▸ ASSIGNED TASK
When you find the line with "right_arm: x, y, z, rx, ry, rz" among the records below, reproduce it and each line after it exactly, ending with the line with "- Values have".

(Dataset items)
-- Opening Marker --

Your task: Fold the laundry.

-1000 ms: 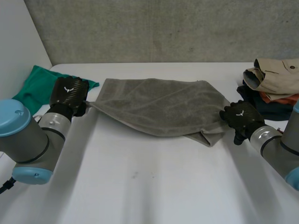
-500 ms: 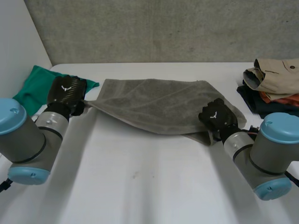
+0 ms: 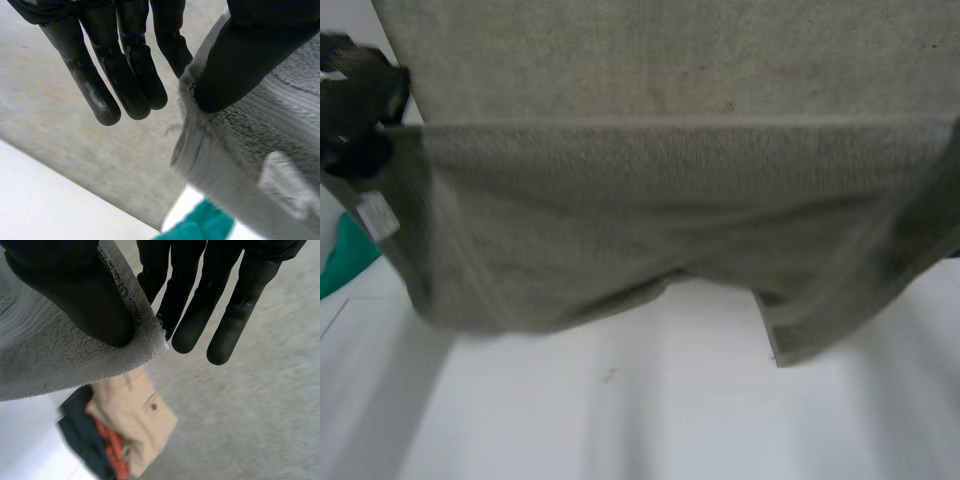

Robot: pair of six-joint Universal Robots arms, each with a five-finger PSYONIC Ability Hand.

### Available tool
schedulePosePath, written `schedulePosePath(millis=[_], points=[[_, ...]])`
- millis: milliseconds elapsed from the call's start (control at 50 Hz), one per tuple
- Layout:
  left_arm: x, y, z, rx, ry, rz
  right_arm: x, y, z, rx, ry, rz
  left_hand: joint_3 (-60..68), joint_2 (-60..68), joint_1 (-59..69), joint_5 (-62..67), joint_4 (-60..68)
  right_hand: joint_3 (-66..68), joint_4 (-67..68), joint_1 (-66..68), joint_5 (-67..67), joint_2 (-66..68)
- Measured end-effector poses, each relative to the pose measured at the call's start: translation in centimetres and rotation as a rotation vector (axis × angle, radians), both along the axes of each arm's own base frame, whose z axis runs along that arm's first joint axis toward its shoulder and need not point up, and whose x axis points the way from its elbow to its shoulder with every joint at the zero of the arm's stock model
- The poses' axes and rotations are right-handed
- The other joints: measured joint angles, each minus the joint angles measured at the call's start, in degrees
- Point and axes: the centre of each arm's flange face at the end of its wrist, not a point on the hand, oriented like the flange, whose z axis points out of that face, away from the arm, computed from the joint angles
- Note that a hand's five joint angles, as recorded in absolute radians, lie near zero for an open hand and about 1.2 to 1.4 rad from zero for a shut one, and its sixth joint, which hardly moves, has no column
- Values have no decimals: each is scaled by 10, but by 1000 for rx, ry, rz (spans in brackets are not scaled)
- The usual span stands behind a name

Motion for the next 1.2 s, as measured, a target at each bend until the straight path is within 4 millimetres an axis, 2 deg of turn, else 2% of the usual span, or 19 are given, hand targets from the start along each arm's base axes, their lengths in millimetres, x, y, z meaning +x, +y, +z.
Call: schedulePosePath(millis=[120,140,160,260,300,320,380,440,540,620,700,800,840,880,900,920,1020,1120,1200], points=[[-14,-44,-55,169,-121,-42,15,-34,-51,155,76,24,0,0,0,0,0,0,0,0,0,0],[-14,-44,-55,169,-121,-42,15,-34,-51,155,76,24,0,0,0,0,0,0,0,0,0,0],[-19,-57,-72,208,-144,-51,20,-48,-67,176,93,17,0,0,0,0,0,0,0,0,0,0],[-39,-109,-95,159,-164,-43,34,-94,-91,103,103,-27,1,0,0,0,0,0,0,0,0,0],[-41,-113,-95,145,-163,-42,36,-98,-92,88,100,-30,1,0,0,0,0,0,0,0,0,0],[-56,-141,-86,6,-136,-36,45,-125,-83,-70,64,-48,1,0,0,0,0,0,0,0,0,0],[-69,-165,-60,-201,-78,-26,53,-147,-60,-278,7,-58,1,0,0,0,0,0,0,0,0,0],[-78,-179,-13,-492,30,-18,58,-162,-17,-583,-78,-66,1,1,0,0,0,0,0,0,0,0],[-80,-171,35,-725,164,-28,65,-157,23,-842,-158,-50,1,1,0,6,0,1,0,0,10,0],[-75,-164,39,-726,211,-38,72,-152,21,-864,-183,-17,1,1,0,8,0,1,0,0,11,0],[-72,-163,13,-620,213,-46,77,-152,-7,-760,-174,16,1,1,0,8,0,1,0,0,11,0],[-71,-161,-39,-453,181,-50,81,-152,-70,-519,-139,67,1,1,0,8,0,2,0,0,12,0],[-70,-161,-42,-443,178,-50,81,-152,-74,-506,-137,69,1,1,0,8,0,2,0,0,11,0],[-72,-159,-94,-303,143,-51,83,-151,-123,-341,-109,88,1,1,0,8,0,2,0,0,12,1],[-72,-158,-99,-289,140,-51,83,-151,-127,-326,-107,90,1,1,0,8,0,2,0,0,11,1],[-73,-156,-121,-229,124,-52,83,-149,-146,-263,-94,94,1,1,0,8,0,2,0,0,12,1],[-70,-136,-184,-26,65,-50,80,-138,-189,-83,-50,94,1,1,0,8,0,2,0,0,11,1],[-59,-100,-208,156,-4,-39,70,-107,-217,137,9,92,1,1,0,8,0,2,0,0,11,1],[-47,-67,-206,271,-81,-32,59,-75,-216,269,59,92,1,1,0,8,0,2,0,0,11,1]])
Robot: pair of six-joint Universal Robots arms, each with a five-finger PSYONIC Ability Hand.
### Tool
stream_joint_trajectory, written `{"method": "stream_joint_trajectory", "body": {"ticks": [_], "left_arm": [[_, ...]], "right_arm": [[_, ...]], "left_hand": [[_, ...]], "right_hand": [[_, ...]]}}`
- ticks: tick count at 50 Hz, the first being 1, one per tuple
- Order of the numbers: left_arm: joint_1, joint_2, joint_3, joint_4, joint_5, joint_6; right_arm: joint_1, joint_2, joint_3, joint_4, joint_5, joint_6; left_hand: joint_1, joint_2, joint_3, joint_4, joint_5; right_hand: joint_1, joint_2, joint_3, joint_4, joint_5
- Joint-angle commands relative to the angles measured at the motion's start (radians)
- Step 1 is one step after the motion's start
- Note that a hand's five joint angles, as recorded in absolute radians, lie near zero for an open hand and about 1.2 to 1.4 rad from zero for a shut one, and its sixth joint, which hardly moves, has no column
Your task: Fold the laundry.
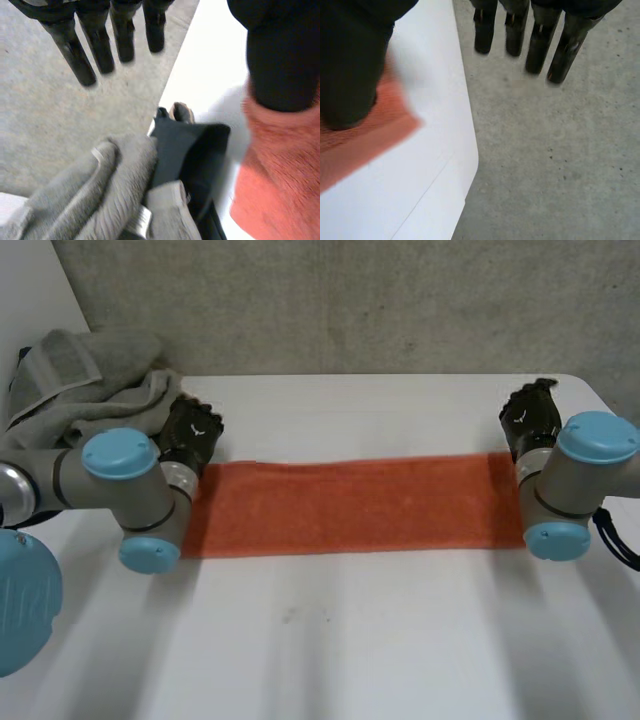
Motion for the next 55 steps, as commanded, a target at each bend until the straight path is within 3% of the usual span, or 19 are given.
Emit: {"method": "stream_joint_trajectory", "body": {"ticks": [1,4,7,10,17,26,32,38,45,55], "left_arm": [[-0.029,0.105,-0.096,0.049,-0.002,-0.018],[-0.027,0.197,-0.198,0.048,0.0,-0.023],[-0.027,0.327,-0.337,0.045,0.001,-0.047],[-0.026,0.424,-0.448,0.045,0.012,-0.088],[-0.024,0.53,-0.61,0.046,0.075,-0.162],[0.06,0.449,-0.572,0.048,0.121,-0.164],[0.071,0.41,-0.545,0.023,0.127,-0.165],[0.083,0.39,-0.514,0.018,0.187,-0.167],[0.106,0.283,-0.405,0.018,0.171,-0.147],[0.1,0.381,-0.489,0.009,0.167,-0.178]], "right_arm": [[0.008,-0.118,0.069,-0.006,0.029,0.162],[0.005,-0.253,0.147,0.01,-0.017,0.288],[-0.042,-0.434,0.253,0.139,-0.159,0.397],[-0.117,-0.506,0.296,0.286,-0.263,0.44],[-0.228,-0.534,0.343,0.573,-0.368,0.475],[-0.263,-0.53,0.475,0.508,-0.383,0.463],[-0.263,-0.531,0.534,0.426,-0.383,0.475],[-0.262,-0.528,0.554,0.397,-0.385,0.475],[-0.263,-0.517,0.549,0.368,-0.383,0.453],[-0.265,-0.387,0.505,0.374,-0.394,0.341]], "left_hand": [[-0.093,-0.152,-0.168,-0.156,-0.159],[-0.093,-0.152,-0.168,-0.156,-0.159],[-0.093,-0.152,-0.168,-0.156,-0.159],[-0.093,-0.152,-0.168,-0.156,-0.159],[-0.093,-0.152,-0.168,-0.156,-0.159],[-0.093,-0.152,-0.168,-0.156,-0.159],[-0.093,-0.152,-0.168,-0.156,-0.159],[-0.092,-0.151,-0.167,-0.155,-0.158],[-0.06,-0.119,-0.135,-0.123,-0.126],[-0.059,-0.119,-0.135,-0.123,-0.126]], "right_hand": [[-0.078,-0.125,-0.137,-0.142,-0.136],[-0.078,-0.125,-0.137,-0.142,-0.136],[-0.078,-0.125,-0.137,-0.142,-0.136],[-0.078,-0.125,-0.137,-0.142,-0.136],[-0.056,-0.103,-0.116,-0.12,-0.114],[0.021,-0.026,-0.039,-0.043,-0.037],[0.021,-0.026,-0.039,-0.043,-0.037],[0.024,-0.023,-0.036,-0.04,-0.034],[0.144,0.097,0.084,0.08,0.086],[0.352,0.305,0.293,0.288,0.294]]}}
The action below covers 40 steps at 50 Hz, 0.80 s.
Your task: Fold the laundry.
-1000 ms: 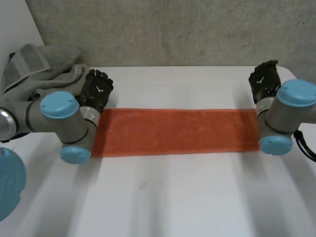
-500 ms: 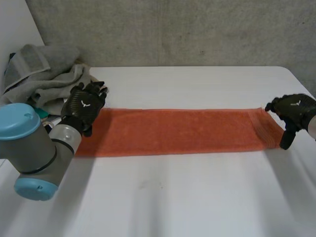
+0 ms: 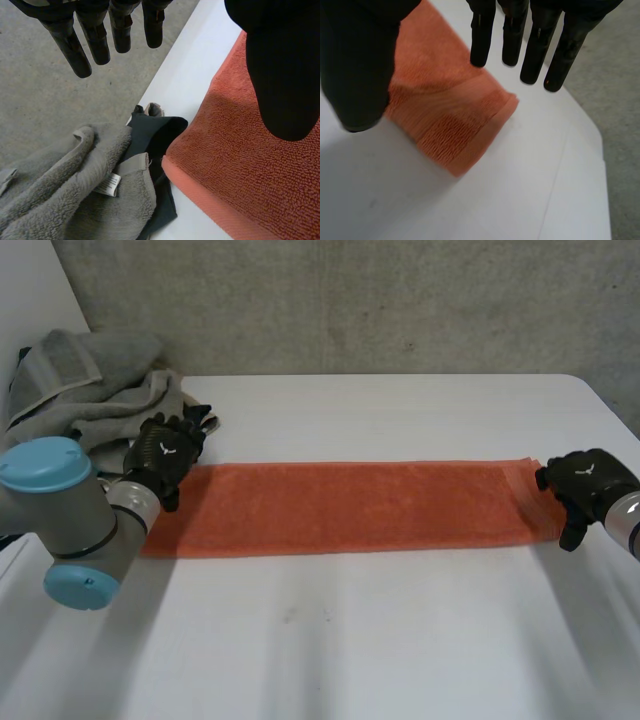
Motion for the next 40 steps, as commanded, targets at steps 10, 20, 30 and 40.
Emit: {"method": "stream_joint_trajectory", "body": {"ticks": [10,20,30,40], "left_arm": [[-0.037,0.145,-0.14,0.001,-0.003,-0.024],[-0.037,0.156,-0.144,0.0,-0.007,-0.024],[-0.037,0.242,-0.169,-0.002,-0.007,-0.026],[-0.036,0.303,-0.203,-0.003,-0.006,-0.077]], "right_arm": [[-0.003,0.179,-0.1,-0.005,-0.027,-0.109],[-0.025,0.224,-0.138,-0.054,-0.013,-0.093],[-0.227,0.098,-0.114,-0.057,-0.01,-0.107],[-0.33,0.086,-0.164,-0.062,-0.013,-0.216]], "left_hand": [[0.017,0.005,-0.003,0.006,-0.012],[0.014,0.002,-0.006,0.003,-0.015],[0.008,-0.004,-0.012,-0.003,-0.021],[0.008,-0.004,-0.012,-0.003,-0.021]], "right_hand": [[0.352,0.341,0.324,0.327,0.339],[1.035,1.024,1.007,1.011,1.022],[1.035,1.024,1.007,1.011,1.022],[1.035,1.024,1.007,1.011,1.022]]}}
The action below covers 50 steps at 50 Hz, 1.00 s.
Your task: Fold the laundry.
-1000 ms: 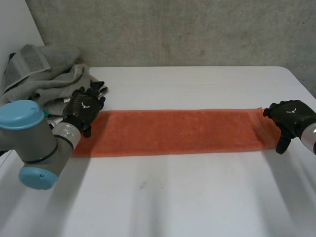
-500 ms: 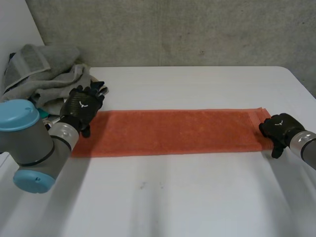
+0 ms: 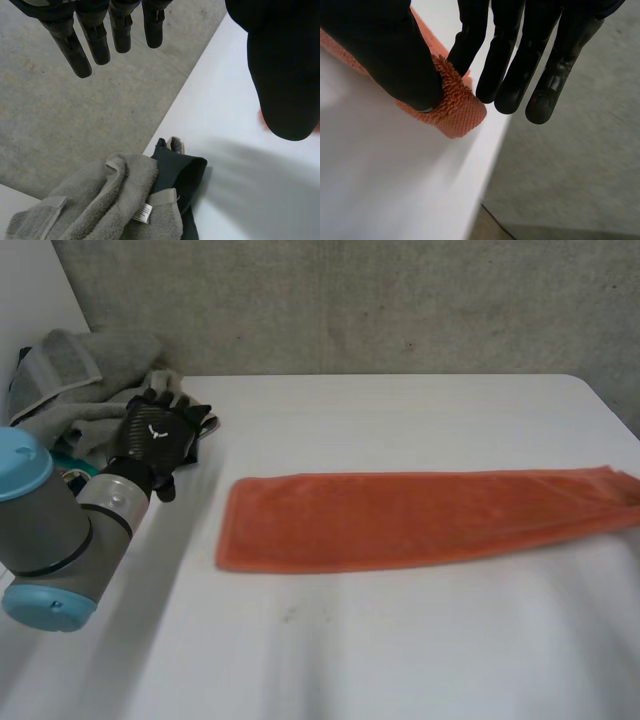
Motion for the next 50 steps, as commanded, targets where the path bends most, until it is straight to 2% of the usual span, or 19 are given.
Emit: {"method": "stream_joint_trajectory", "body": {"ticks": [1,3,7,8,15,19,23,27,30,31,35,38,40,44,47,50], "left_arm": [[0.001,0.037,-0.027,-0.001,0.001,-0.06],[0.001,0.04,-0.027,-0.001,0.003,-0.074],[0.007,0.042,-0.027,-0.001,0.003,-0.094],[0.009,0.043,-0.027,-0.001,0.001,-0.096],[0.013,0.083,-0.042,-0.002,0.001,-0.099],[0.015,0.112,-0.066,-0.002,0.001,-0.103],[0.01,0.119,-0.082,-0.002,0.003,-0.105],[0.001,0.117,-0.088,-0.001,0.001,-0.105],[-0.011,0.115,-0.083,0.001,0.001,-0.105],[-0.017,0.112,-0.079,0.002,0.001,-0.105],[-0.056,0.106,-0.045,0.012,0.001,-0.112],[-0.082,0.088,0.004,0.013,0.0,-0.132],[-0.105,0.059,0.042,0.012,0.0,-0.16],[-0.177,0.007,0.117,0.009,-0.002,-0.201],[-0.217,-0.032,0.16,0.002,-0.003,-0.214],[-0.273,-0.105,0.226,0.001,-0.019,-0.217]], "right_arm": [[-0.029,-0.01,-0.036,-0.007,-0.005,-0.068],[-0.003,-0.026,-0.041,-0.021,-0.005,-0.051],[0.178,-0.099,-0.044,-0.087,-0.016,0.024],[0.263,-0.128,-0.045,-0.117,-0.016,0.046],[0.587,-0.136,-0.059,-0.212,-0.048,0.084],[0.834,-0.017,-0.074,-0.251,-0.133,0.069],[0.98,0.095,-0.099,-0.266,-0.158,0.043],[1.049,0.181,-0.103,-0.268,-0.161,-0.005],[1.069,0.195,-0.108,-0.265,-0.154,-0.017],[1.069,0.183,-0.108,-0.265,-0.154,-0.008],[1.06,0.11,-0.085,-0.266,-0.122,0.067],[1.02,0.067,-0.067,-0.262,-0.063,0.165],[0.95,0.018,-0.035,-0.251,-0.005,0.288],[0.852,-0.085,0.041,-0.188,0.044,0.457],[0.787,-0.131,0.091,-0.087,0.04,0.491],[0.714,-0.135,0.146,-0.039,0.043,0.463]], "left_hand": [[0.008,-0.004,-0.012,-0.003,-0.021],[0.008,-0.004,-0.012,-0.003,-0.021],[0.008,-0.004,-0.012,-0.003,-0.021],[0.008,-0.004,-0.012,-0.003,-0.021],[0.008,-0.004,-0.012,-0.003,-0.021],[0.008,-0.004,-0.012,-0.003,-0.021],[0.008,-0.004,-0.012,-0.003,-0.021],[0.008,-0.004,-0.012,-0.003,-0.021],[0.008,-0.004,-0.012,-0.003,-0.021],[0.008,-0.004,-0.012,-0.003,-0.021],[0.011,-0.001,-0.009,0.0,-0.018],[0.014,0.002,-0.006,0.003,-0.015],[0.017,0.005,-0.003,0.006,-0.012],[0.02,0.008,0.0,0.009,-0.009],[0.02,0.008,0.0,0.009,-0.009],[0.02,0.008,0.0,0.009,-0.009]], "right_hand": [[0.367,0.219,0.213,0.207,0.245],[0.367,0.219,0.213,0.207,0.245],[0.367,0.219,0.213,0.207,0.245],[0.367,0.219,0.213,0.207,0.245],[0.367,0.219,0.213,0.207,0.245],[0.367,0.219,0.213,0.207,0.245],[0.367,0.219,0.213,0.207,0.245],[0.367,0.219,0.213,0.207,0.245],[0.367,0.219,0.213,0.207,0.245],[0.284,0.135,0.13,0.124,0.161],[-0.56,-0.709,-0.714,-0.72,-0.683],[-0.854,-1.003,-1.009,-1.014,-0.977],[-0.854,-1.003,-1.009,-1.014,-0.977],[-0.854,-1.003,-1.009,-1.014,-0.977],[-0.854,-1.003,-1.009,-1.014,-0.977],[-0.854,-1.003,-1.009,-1.014,-0.977]]}}
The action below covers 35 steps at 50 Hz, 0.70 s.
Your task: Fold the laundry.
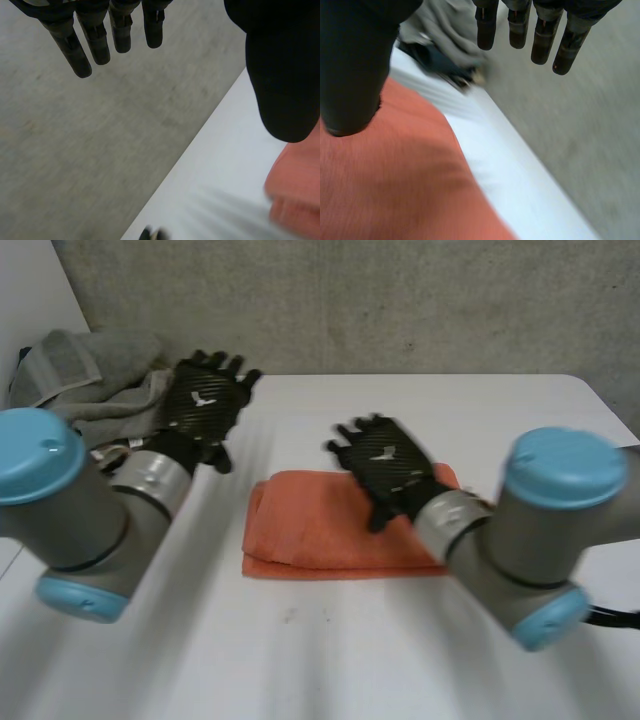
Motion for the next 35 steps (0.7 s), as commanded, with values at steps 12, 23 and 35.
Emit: {"method": "stream_joint_trajectory", "body": {"ticks": [12,23,35], "left_arm": [[-0.168,-0.17,0.128,-0.01,-0.073,-0.027],[-0.075,-0.048,0.012,-0.016,-0.071,-0.028],[0.027,0.083,-0.097,-0.016,-0.116,-0.032]], "right_arm": [[-0.271,0.102,0.135,0.104,0.036,-0.248],[-0.152,0.076,-0.019,0.032,0.135,-0.238],[0.254,0.185,-0.097,-0.137,-0.056,-0.232]], "left_hand": [[0.011,-0.001,-0.009,0.0,-0.018],[0.008,-0.004,-0.012,-0.003,-0.021],[0.008,-0.004,-0.012,-0.003,-0.021]], "right_hand": [[0.926,0.914,0.927,0.904,0.903],[1.183,1.171,1.184,1.161,1.161],[1.183,1.171,1.184,1.161,1.161]]}}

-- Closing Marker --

▸ ANSWER
  right_arm: x, y, z, rx, ry, rz
  left_hand: joint_3 (-60..68), joint_2 (-60..68), joint_1 (-59..69), joint_5 (-62..67), joint_4 (-60..68)
  right_hand: joint_3 (-66..68), joint_4 (-67..68), joint_1 (-66..68), joint_5 (-67..67), joint_2 (-66..68)
- Measured end-effector poses, each relative to the pose measured at the call's start: translation in centimetres and rotation as a rotation vector (axis × angle, radians), both along the axes of each arm's own base frame, whose z axis runs along that arm's first joint axis toward its shoulder and need not point up, and whose x axis points the way from its elbow to its shoulder with every joint at the zero of the arm's stock model
- The poses' axes and rotations are right-handed
- The other joints: measured joint angles, each minus the joint angles measured at the call's start, in degrees
- Point and axes: the centre of each arm's flange face at the end of its wrist, not a point on the hand, oriented like the flange, whose z axis points out of that face, away from the arm, computed from the joint angles
- Note that a hand's five joint angles, as recorded in absolute radians, lie near zero for an open hand and about 1.2 to 1.4 rad from zero for a shut one, and its sixth joint, which hardly moves, has no column
- Values have no decimals: each is scaled by 10, but by 1000 for rx, ry, rz (spans in brackets are not scaled)

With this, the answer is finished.